▸ **Your goal**: Every line with the string "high" in it belongs in your answer, so copy them all from the data.

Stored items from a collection
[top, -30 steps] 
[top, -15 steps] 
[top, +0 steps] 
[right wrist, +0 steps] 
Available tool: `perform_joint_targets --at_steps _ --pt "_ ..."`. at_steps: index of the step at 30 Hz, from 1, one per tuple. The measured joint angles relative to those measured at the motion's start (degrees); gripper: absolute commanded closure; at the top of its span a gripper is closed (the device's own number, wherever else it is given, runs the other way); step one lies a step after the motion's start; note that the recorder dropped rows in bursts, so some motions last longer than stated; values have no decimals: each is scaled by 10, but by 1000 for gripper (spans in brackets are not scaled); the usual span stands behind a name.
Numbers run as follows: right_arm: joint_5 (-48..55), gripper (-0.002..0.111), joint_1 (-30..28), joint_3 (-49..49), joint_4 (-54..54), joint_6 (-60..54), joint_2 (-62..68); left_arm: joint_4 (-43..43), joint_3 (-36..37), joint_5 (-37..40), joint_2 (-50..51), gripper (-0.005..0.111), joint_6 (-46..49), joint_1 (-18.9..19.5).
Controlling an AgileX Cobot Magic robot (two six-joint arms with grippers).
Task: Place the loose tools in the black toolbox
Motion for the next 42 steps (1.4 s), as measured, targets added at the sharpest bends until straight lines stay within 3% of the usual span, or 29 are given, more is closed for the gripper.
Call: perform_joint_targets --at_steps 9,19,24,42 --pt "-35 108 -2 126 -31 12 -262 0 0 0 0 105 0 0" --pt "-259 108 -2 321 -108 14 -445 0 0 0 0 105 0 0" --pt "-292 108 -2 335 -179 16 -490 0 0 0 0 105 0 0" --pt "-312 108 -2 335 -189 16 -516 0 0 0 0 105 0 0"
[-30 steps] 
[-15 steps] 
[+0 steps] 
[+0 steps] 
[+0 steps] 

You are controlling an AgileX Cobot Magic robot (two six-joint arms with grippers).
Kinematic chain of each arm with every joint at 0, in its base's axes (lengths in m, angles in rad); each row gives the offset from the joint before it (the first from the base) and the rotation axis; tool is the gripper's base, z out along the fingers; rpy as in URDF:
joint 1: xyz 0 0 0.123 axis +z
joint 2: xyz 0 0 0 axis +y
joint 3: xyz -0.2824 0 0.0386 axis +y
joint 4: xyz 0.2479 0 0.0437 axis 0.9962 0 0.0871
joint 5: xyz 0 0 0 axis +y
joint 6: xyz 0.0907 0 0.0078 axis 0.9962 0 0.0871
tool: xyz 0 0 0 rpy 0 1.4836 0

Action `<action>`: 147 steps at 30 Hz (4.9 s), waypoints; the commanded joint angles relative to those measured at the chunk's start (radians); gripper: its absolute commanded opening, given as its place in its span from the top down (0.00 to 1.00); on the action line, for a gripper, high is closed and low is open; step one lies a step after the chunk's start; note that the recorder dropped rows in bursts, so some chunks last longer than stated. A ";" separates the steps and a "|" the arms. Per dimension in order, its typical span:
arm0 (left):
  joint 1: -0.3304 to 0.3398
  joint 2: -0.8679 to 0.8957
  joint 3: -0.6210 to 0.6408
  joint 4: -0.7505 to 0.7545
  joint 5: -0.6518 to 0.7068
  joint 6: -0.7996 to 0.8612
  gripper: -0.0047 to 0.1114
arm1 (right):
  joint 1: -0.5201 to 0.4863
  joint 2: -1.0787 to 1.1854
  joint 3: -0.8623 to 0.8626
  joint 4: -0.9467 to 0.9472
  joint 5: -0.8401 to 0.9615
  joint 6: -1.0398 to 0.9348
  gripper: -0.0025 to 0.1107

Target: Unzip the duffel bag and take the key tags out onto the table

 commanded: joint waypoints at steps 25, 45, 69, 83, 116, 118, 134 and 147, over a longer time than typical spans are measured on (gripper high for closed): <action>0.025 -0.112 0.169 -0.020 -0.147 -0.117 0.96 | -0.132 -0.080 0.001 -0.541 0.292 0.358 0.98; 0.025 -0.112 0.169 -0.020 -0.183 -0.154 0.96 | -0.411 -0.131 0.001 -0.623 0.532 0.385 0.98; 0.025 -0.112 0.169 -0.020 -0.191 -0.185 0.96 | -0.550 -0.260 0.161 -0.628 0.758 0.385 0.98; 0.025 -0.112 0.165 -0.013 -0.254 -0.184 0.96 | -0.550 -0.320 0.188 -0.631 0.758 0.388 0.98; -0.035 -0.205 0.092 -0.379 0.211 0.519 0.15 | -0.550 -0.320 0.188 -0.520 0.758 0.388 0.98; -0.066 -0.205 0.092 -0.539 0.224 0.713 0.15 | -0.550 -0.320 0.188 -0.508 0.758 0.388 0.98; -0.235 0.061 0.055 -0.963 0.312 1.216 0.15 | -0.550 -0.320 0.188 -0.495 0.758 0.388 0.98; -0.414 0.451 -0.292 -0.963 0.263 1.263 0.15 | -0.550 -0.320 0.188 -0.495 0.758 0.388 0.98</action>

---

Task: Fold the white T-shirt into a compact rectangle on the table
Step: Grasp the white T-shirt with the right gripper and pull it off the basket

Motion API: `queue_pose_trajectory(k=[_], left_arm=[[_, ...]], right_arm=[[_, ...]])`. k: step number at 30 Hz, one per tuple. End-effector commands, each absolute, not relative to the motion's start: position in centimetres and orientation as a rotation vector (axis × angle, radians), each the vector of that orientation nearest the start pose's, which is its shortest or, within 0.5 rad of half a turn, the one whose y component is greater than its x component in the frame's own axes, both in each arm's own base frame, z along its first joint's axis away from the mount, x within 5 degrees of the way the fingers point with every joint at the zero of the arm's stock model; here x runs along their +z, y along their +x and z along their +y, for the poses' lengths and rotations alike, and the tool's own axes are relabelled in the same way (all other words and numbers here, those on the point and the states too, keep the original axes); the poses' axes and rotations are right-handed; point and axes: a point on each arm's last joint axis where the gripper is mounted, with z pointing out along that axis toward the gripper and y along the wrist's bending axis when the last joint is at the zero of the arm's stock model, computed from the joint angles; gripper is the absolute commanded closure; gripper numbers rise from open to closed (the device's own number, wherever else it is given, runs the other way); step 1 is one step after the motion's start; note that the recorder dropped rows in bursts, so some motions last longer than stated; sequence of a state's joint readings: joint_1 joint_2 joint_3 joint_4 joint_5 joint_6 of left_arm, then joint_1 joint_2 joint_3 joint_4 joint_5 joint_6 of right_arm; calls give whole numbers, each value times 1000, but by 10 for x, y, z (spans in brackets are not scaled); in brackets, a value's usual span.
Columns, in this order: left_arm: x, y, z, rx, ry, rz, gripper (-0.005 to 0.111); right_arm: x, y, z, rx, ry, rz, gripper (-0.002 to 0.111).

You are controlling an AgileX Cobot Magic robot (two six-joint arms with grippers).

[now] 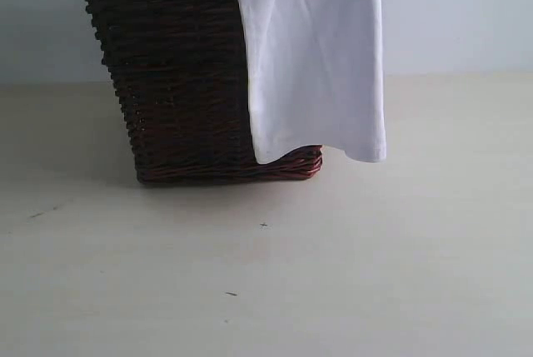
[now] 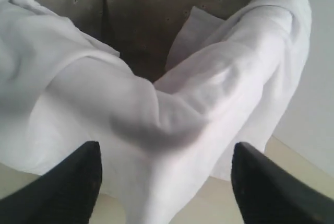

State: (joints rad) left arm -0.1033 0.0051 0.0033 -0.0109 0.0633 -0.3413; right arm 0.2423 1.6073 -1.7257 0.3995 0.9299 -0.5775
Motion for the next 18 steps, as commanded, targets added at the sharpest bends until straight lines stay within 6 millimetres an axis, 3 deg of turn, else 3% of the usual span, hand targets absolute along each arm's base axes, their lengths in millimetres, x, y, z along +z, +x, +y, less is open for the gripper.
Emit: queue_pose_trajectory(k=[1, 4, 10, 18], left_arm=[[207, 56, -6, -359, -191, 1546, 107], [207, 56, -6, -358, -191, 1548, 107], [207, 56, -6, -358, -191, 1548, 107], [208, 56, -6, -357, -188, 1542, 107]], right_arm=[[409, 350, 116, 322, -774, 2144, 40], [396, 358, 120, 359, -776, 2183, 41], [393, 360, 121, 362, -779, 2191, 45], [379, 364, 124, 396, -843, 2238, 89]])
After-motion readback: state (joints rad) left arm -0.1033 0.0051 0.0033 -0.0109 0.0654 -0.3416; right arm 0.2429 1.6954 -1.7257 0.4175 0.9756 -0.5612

▸ **The answer**:
Action `<action>`: 147 steps at 30 Hz (4.9 s), waypoints; the commanded joint angles relative to those measured at the chunk's start (radians); gripper: its absolute commanded opening, given as its place in its span from the top down (0.00 to 1.00); on the action line, for a gripper, high is closed and low is open; step one lies a step after the chunk's start; note that the recorder dropped rows in bursts, so some chunks last longer than stated. A ";" separates the steps and a "|" the arms. Per dimension in order, its typical span:
 commanded: joint waypoints at steps 25, 45, 69, 83, 116, 118, 134 and 147, over a longer time than typical spans are measured on (gripper high for closed): <action>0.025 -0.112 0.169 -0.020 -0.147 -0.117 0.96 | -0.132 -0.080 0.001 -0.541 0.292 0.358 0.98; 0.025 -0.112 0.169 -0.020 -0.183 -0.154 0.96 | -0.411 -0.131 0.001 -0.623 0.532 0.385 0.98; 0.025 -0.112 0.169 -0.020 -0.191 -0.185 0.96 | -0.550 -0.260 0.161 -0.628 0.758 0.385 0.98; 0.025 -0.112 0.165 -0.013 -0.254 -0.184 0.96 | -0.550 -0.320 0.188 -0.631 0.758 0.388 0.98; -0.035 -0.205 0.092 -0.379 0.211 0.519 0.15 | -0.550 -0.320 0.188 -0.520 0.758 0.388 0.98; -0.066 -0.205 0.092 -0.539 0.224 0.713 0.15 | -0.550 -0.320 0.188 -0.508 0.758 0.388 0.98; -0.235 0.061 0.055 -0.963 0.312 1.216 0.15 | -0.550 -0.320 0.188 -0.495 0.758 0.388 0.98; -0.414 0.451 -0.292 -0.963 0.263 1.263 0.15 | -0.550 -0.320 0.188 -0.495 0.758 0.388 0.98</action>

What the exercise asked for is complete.